J’en reste figé sur place. Ma bouche ouverte copie celle d’un poisson qui dessine des O. Enfant, j’avais mis sur le bord de la fenêtre un petit poisson rouge à l’intérieur d’un bocal, il avait ainsi la possibilité de regarder le lac. J’observais sa gueule, elle me fascinait. Je l’aimais bien. Un matin, pris d’ennui, je l’ai coupé en deux à l’aide d’un ciseau, le bocal était resté avec son gravier multicolore sur le balcon.

Je les suis en vue de constater le mensonge plus immense que les Alpes. Badi se retourne et me regarde.

— Avez-vous vu l’heure, s’il vous plait ? me questionne-t-elle.

— Ce serait gentil, nous, les gens du voyage, on se fie au chant du coq, et à la place du soleil au milieu du ciel, explique Aldo.

— Vous avez subtilisé ma montre.

Elle s’arrête, se met à genoux, contemple l’azur, se signe de la croix, joint les mains et récite un Avé Maria. Je me gratte la tête de manière nerveuse. Cette fille s’apparente au démon.

Elle se lève et comme si de rien n’était se dirige vers la caravane. Une femme d’une trentaine d’années, un foulard noué sur le crâne, une grande robe noire à l’égale de celle des gitanes, qu’on découvre sur des images d’Épinal, crie que c’est la fin, la nuit des temps vient d’arriver. Tous se signent de la croix.

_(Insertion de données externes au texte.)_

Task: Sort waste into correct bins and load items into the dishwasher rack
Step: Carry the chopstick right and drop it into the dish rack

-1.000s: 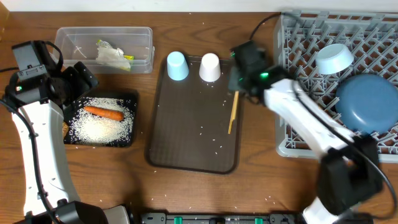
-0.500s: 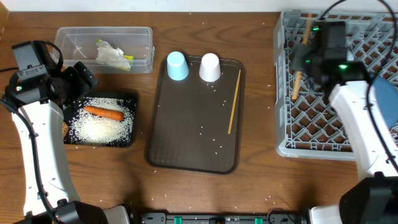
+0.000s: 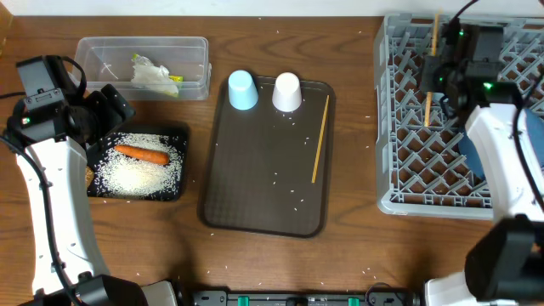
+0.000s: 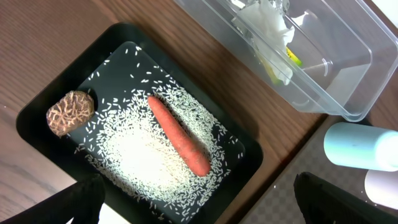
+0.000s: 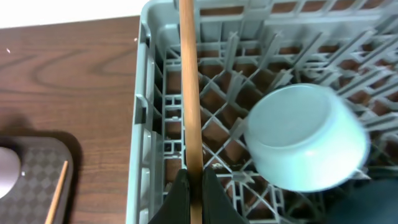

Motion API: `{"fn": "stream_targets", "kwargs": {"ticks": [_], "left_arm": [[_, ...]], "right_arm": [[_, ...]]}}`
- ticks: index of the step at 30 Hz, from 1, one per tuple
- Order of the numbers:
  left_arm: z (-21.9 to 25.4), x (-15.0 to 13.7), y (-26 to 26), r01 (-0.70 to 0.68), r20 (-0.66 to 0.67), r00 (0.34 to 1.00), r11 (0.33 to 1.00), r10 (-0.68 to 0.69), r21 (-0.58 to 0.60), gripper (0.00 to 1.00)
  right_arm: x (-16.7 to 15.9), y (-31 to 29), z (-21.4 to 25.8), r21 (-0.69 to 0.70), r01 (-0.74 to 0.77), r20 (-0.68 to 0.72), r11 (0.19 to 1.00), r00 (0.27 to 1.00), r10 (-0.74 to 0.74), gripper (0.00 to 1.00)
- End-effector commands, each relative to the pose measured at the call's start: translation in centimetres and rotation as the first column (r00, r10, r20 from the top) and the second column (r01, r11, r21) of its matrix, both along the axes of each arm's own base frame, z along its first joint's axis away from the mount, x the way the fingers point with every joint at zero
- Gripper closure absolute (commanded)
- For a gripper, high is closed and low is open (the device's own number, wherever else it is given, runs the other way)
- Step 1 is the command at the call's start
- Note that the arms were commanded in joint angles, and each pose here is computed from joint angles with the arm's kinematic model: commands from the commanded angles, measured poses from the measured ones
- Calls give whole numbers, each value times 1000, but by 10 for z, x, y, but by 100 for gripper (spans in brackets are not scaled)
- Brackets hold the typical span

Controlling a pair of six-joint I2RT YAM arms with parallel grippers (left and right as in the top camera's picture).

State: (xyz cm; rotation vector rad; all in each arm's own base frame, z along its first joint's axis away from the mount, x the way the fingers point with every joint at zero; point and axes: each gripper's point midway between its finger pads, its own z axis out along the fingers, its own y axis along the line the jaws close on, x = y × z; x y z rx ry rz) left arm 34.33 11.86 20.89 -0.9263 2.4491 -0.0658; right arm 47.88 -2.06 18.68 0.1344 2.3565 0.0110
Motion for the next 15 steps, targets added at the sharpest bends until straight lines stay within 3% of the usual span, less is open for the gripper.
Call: {"fn": "stream_targets", "kwargs": {"ticks": [1, 15], "left_arm": [[8, 1, 3, -11, 19, 1000, 1000, 11, 9, 2], [8, 1, 3, -11, 19, 1000, 1000, 11, 9, 2]], "right_arm": [[8, 10, -25, 15, -49, -38, 999, 998, 49, 99], [16, 21, -49, 149, 21, -74, 989, 997, -10, 99]]}}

Je crois que la comédie se montre extravagante au sujet d’une montre. Un individu torse nu surgit de derrière la caravane, il crache du feu. Trois caniches dont la robe emprunte la couleur de la neige le suivent. Un vieil homme aux cheveux blancs et moustache de la même teinte, Ordan, apparait, il tousse, on dirait une caverne qui gronde. Son souffle racle sa gorge, sa voix âpre et rude semble parvenir du fond des forêts. Je crois y reconnaitre les hurlements d’une sirène du lac. Il tient à la main, une canne au bois noué. Il se plaint de la fièvre. Sa femme Denisa ne réussit pas à se lever. Quelqu’un leur a jeté un sort. Dès qu’ils ont franchi la frontière suisse, leur santé a commencé à faiblir.

J’ai l’impression de découvrir un autre monde. Je me demande si je marche encore sur la terre du XXIe siècle.